Writing in the daily Izvestia, Dmitry Volkogonov said the Soviet dictator made up his mind to 'liquidate' Tito after he fell out with him in 1948. Stalin's secret police chief, Lavrenty Beria, was not very keen on the idea but knew better than to argue with his brutal and paranoid boss, so a plot codenamed 'Scavenger' was hatched during a meeting of senior KGB officers in Vienna in 1952.

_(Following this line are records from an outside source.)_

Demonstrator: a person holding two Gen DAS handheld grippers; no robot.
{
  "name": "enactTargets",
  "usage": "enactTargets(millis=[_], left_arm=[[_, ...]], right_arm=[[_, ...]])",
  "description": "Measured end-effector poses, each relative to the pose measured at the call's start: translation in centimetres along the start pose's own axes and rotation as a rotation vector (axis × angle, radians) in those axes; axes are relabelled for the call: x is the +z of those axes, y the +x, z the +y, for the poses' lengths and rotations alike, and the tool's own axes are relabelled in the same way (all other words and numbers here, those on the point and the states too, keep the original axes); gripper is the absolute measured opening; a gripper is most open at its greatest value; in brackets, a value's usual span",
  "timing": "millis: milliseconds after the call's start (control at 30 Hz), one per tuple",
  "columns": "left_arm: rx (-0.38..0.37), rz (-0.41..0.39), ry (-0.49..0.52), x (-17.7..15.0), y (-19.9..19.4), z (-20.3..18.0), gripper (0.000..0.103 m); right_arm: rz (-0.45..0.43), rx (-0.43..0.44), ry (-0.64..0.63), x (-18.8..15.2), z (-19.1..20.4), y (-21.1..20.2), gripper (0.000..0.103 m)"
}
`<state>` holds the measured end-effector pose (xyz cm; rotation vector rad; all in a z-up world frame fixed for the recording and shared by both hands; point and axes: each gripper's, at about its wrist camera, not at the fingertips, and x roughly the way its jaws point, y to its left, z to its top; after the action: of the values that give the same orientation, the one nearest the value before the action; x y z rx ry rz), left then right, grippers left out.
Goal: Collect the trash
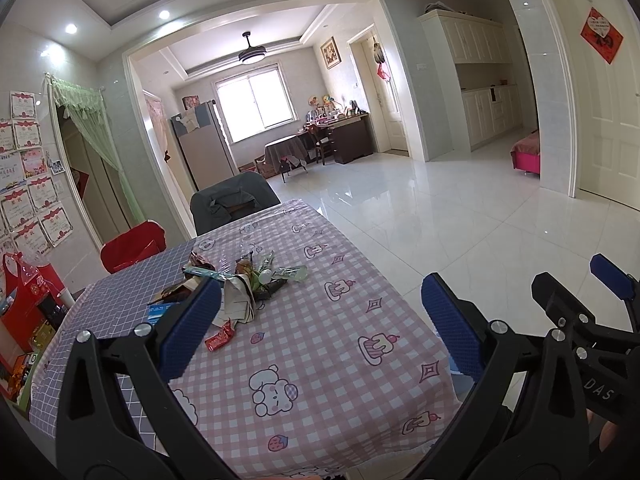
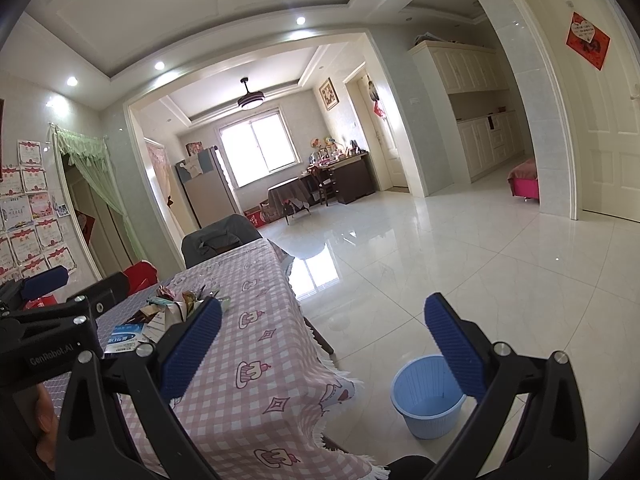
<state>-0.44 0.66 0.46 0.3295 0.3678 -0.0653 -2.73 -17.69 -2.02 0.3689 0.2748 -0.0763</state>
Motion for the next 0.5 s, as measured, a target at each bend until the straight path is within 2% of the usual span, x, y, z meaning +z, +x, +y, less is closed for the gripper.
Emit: enactTargets(millis=[500], left_arm=[[-0.030,0.043,-0.058,0.3,2.3,1.7,0.098]], right_arm=[[0.042,-0.025,-0.043,0.4,1.1,2.1,0.099]])
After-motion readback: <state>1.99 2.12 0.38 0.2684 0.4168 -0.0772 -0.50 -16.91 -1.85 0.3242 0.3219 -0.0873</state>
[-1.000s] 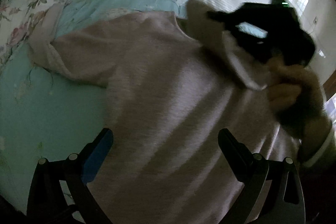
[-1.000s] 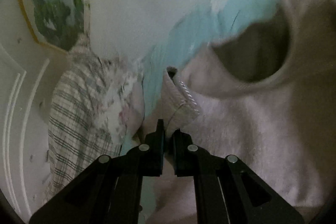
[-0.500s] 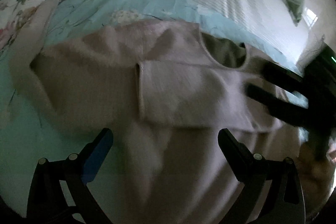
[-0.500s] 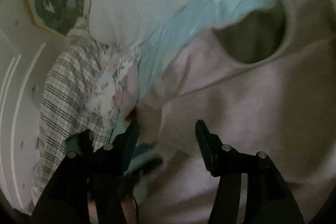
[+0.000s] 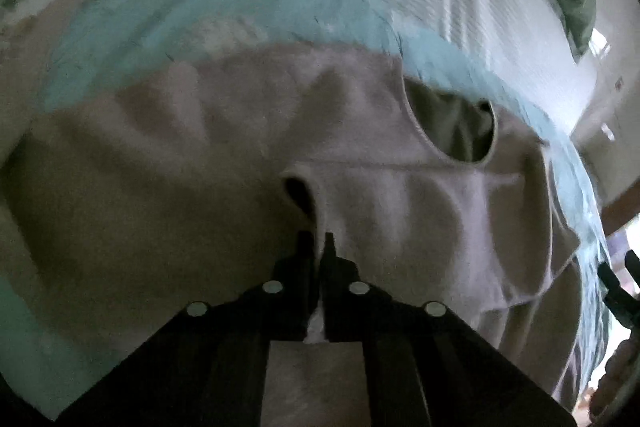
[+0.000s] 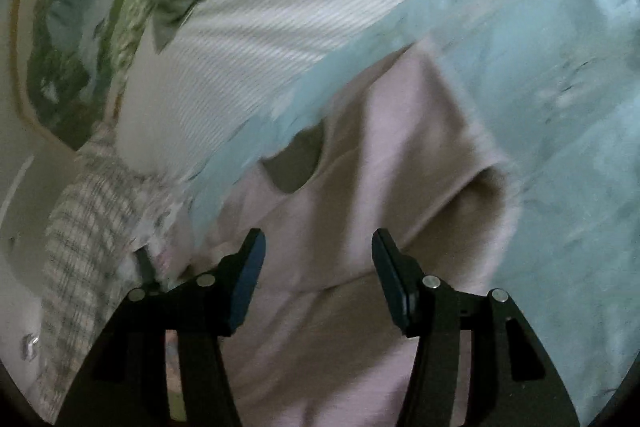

The officers wrote to Stalin nominating a man called Yosif Grigulievich or 'Max', a Soviet citizen who passed himself off as a Costa Rican diplomat, for the job of administering the plague, and suggested three ways in which he might do this. He could seek an audience with Tito and, at close quarters, shoot a deadly pellet into him using a 'noiseless mechanism hidden in his suit'. He could follow Tito on a trip to London and, at a reception at the Yugoslav embassy there, shoot him while throwing tear-gas bombs to distract the other guests. Or he could send Tito a present - for example a jewellery box which, when opened, would squirt the poison into the Yugoslav leader's face.

'This all sounds like the plot of a racy detective thriller,' Mr Volkogonov said. 'But it's not the scenario for an adventure film, it's the authentic thinking of the leadership of the Ministry for State Security.'

Mr Volkogonov, a military historian who advises President Boris Yeltsin, said he doubted 'Max' had volunteered for this mission as, if one of the first two plans was adopted, he would be unlikely to escape. 'Max' was supposed to leave a letter saying he killed Tito from motives of personal hatred, to hide Moscow's involvement.

Stalin apparently expressed reservations about the plot. He wondered whether 'Max' was up to the job since his only terrorist experience had been in a failed attempt to shoot Trotsky. And he doubted the feasibility of injecting Tito with germs. (He should not have been so sceptical. A poison-tipped umbrella worked perfectly on the Bulgarian Georgy Markov.) Nevertheless, Stalin gave the go-ahead and preparations for the killing began. But in March 1953 Stalin died. Beria, fearing he would be blamed for the plot to kill Tito, cancelled it.